[Extracted records]
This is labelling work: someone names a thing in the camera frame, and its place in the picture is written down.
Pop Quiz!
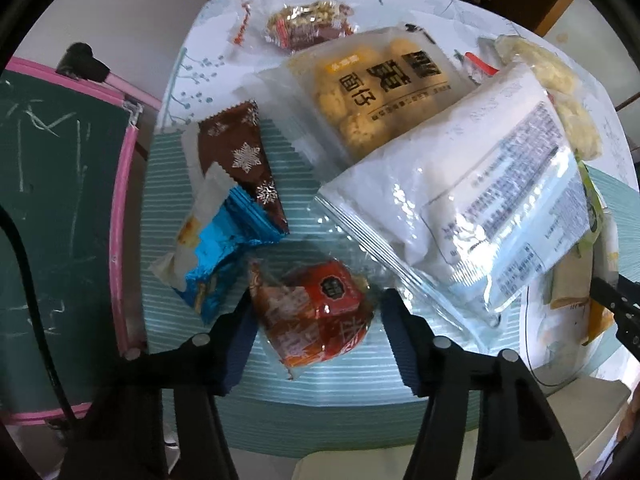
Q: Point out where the yellow and beige snack packet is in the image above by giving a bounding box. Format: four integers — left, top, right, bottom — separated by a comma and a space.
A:
547, 247, 617, 347

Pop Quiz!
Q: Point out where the clear bag of yellow puffs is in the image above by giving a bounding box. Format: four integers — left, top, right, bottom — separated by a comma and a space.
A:
257, 25, 478, 164

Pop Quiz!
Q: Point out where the small red and white packet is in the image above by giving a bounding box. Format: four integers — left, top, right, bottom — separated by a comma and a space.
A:
452, 35, 502, 84

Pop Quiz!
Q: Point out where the black clamp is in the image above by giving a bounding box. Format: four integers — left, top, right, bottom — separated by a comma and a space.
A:
56, 42, 111, 84

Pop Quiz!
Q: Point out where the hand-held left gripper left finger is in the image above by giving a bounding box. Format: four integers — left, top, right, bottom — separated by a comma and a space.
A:
65, 287, 261, 480

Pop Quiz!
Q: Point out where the red snack packet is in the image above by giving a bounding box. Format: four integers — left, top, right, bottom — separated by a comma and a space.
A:
247, 257, 376, 381

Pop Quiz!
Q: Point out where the pale yellow cracker packet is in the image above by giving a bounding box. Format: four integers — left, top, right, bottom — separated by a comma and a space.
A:
495, 35, 604, 162

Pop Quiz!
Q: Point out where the clear packet of nut snack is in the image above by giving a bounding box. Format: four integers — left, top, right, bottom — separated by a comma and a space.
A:
230, 0, 359, 54

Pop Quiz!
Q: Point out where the brown snowflake snack packet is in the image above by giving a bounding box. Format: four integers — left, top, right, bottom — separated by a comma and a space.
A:
182, 100, 291, 236

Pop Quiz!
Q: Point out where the white and teal tablecloth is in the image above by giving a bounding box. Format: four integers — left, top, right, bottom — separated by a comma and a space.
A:
142, 0, 640, 462

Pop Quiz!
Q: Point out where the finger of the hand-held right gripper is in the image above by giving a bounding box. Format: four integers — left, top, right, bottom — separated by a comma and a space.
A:
590, 272, 640, 357

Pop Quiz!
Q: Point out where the blue and white snack packet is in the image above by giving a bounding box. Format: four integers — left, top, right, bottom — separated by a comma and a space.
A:
150, 166, 283, 324

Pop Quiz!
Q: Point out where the green chalkboard with pink frame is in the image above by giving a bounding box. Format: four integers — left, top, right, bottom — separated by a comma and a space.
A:
0, 57, 164, 427

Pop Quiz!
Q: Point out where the large white snack bag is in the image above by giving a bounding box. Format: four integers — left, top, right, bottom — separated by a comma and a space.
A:
309, 62, 597, 353

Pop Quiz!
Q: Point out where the green and yellow snack packet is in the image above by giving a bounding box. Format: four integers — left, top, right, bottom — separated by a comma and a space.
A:
575, 160, 622, 263

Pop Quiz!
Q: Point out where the black cable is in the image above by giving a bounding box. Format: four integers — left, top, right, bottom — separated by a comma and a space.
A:
0, 204, 77, 422

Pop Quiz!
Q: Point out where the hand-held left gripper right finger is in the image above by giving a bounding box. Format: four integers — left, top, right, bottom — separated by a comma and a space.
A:
380, 287, 582, 480

What the task requires:
Wherever the word "green" turns up in a line of the entries above, copy that line.

Written solution:
Q: Point out where the green chalkboard with pink frame is in the image above by giving a bounding box. Format: four integers — left, top, right, bottom — separated by a comma and a space.
Q: Point out where the green and yellow snack packet is in the image above by giving a bounding box. Format: four integers — left, top, right, bottom — separated by a comma and a space.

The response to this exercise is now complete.